Le Dnieper et la Duna, parallèles entre eux dans la partie supérieure de leurs cours, divergent ensuite : le premier, en sortant d’Orcha, se dirige au sud ; l’autre, au delà de Vitebsk, tend vers le nord. Les deux fleuves ouvrent ainsi dans la plaine russe un large débouché que barre seulement le cours de la Bérésina. C’est par cette issue que Napoléon devait s’échapper, c’est cet obstacle qu’il allait franchir au mois de novembre 1812. Ignorant encore l’extrémité de sa situation, il avait quitté Smolensk et marchait à l’ouest. Or Wittgenstein, posté en avant sur sa droite, pouvait descendre et couper sa retraite ; ses propres colonnes se sentaient harcelées en queue par les limiers de Koutousof, vieux piqueur somnolent et têtu qui, sachant la bête blessée à mort, la regardait s’enfuir et priait Dieu. Tchitchagof enfin, sentinelle sans consigne et qui demandait un mot d’ordre, gardait la route même du retour et montait sa faction devant la grande porte stratégique.

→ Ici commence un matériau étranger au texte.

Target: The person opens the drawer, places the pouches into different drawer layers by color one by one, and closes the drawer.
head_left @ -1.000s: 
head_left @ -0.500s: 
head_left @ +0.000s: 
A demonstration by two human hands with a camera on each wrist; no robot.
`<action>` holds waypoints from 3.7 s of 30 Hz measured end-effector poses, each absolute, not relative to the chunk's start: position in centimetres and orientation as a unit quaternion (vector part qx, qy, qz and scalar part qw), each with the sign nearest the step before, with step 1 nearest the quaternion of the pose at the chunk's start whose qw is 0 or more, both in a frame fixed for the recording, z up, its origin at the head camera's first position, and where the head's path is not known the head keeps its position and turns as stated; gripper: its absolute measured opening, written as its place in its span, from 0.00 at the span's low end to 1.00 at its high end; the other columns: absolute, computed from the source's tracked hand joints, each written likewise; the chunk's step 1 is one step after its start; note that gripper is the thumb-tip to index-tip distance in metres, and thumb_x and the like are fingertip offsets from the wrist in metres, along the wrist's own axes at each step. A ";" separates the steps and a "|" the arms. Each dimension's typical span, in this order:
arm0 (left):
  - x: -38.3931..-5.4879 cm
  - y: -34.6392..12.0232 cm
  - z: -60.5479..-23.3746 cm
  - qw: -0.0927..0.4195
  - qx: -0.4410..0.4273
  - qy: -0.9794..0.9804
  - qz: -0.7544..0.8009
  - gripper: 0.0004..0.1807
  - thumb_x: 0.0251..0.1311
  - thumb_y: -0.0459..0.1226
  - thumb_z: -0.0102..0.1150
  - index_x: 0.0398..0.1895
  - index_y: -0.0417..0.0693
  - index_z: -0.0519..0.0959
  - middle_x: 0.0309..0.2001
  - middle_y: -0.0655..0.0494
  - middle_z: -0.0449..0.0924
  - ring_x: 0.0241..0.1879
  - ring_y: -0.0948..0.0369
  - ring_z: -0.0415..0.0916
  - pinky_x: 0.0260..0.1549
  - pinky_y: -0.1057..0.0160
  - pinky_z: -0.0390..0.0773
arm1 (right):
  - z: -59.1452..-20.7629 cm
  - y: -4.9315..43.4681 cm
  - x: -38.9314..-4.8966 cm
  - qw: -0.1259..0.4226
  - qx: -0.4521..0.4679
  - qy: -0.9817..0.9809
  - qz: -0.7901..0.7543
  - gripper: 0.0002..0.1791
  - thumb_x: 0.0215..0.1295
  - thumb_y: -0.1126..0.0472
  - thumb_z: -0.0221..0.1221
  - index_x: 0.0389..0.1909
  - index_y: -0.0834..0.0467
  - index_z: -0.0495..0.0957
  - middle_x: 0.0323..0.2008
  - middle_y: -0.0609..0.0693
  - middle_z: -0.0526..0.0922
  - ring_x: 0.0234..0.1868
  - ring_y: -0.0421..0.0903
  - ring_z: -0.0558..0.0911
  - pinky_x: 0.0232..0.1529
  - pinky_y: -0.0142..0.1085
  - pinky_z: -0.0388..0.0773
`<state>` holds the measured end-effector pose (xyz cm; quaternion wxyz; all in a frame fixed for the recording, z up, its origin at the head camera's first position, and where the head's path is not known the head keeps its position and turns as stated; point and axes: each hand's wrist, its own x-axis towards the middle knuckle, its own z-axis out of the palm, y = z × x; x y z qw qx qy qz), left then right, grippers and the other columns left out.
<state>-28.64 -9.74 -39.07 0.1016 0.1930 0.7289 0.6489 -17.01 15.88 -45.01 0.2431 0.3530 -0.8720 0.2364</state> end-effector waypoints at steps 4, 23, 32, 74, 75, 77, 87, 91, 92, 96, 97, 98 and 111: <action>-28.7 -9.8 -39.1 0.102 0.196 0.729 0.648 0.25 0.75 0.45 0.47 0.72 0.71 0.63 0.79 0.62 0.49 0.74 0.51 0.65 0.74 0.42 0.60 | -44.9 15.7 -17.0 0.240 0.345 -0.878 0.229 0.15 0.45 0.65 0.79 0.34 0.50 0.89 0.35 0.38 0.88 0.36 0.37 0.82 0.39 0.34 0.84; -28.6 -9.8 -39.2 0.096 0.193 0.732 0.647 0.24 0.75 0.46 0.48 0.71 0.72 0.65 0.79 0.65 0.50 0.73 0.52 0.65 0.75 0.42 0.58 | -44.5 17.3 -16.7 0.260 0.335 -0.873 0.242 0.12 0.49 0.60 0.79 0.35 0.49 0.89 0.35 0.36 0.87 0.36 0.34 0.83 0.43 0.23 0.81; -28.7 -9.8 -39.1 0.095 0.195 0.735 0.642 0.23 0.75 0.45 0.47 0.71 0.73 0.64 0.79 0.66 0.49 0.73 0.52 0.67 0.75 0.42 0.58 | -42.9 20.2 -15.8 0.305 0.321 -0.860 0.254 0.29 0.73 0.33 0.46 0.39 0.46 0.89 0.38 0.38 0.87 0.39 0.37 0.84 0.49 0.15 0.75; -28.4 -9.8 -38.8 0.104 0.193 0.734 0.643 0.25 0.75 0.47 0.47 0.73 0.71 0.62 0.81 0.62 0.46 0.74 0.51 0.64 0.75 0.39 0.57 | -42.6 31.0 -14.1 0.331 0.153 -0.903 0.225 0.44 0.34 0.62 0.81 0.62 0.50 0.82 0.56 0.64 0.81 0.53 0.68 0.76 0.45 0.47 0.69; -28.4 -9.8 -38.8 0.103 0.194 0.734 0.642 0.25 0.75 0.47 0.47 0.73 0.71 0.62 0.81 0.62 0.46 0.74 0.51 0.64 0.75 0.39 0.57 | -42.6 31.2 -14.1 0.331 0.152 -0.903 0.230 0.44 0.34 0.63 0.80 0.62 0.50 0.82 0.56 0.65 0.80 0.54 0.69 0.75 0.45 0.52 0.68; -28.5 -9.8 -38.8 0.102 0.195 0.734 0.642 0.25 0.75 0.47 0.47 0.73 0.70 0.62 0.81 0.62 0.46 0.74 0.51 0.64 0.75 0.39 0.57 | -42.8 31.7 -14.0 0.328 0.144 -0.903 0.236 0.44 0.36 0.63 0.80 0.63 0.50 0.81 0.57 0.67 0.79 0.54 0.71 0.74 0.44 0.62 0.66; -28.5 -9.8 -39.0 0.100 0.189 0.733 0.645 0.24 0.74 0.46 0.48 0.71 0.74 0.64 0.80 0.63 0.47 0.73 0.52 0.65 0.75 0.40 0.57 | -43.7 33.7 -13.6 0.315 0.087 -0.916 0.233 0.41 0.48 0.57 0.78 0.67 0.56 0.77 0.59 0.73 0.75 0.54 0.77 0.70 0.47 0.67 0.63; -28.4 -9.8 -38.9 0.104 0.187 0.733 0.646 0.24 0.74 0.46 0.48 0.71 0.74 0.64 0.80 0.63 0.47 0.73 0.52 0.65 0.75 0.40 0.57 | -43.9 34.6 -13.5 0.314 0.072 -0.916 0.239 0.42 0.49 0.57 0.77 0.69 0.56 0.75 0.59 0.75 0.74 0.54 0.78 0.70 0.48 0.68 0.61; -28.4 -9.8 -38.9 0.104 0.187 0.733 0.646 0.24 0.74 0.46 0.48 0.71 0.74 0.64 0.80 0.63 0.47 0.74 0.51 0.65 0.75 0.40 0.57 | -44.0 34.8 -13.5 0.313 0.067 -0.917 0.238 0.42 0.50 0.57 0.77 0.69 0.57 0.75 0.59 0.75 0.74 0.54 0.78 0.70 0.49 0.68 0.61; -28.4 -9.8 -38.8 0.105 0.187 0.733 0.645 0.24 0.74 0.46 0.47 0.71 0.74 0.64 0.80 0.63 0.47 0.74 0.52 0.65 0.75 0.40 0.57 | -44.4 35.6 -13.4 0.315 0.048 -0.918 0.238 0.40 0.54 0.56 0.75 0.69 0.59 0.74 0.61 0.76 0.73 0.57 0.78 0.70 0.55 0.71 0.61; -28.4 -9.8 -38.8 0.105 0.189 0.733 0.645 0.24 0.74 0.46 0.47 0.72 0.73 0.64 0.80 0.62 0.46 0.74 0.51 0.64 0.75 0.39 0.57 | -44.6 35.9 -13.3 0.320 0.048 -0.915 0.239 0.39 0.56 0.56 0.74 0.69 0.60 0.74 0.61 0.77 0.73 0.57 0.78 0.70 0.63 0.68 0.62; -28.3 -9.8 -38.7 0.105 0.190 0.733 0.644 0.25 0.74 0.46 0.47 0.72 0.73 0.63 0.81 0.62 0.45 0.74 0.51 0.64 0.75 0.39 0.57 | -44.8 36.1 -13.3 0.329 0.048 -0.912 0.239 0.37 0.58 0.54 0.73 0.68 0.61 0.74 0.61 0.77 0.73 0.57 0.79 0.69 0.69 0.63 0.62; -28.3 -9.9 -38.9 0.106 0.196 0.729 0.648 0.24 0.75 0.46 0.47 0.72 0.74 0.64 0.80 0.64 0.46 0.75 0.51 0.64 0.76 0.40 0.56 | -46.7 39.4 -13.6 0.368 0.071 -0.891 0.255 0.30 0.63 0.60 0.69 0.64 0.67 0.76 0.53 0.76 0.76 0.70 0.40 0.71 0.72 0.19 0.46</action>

La citadelle de Minsk était la clef de cette porte : il la tenait. Prise dans ce triangle insoluble, cette foule française, ruine d’une grande armée, semblait irrémédiablement perdue : la volonté de quelques hommes allait pourtant la contenir, la rassembler devant le danger, la lancer outre, et la mener mourir ailleurs.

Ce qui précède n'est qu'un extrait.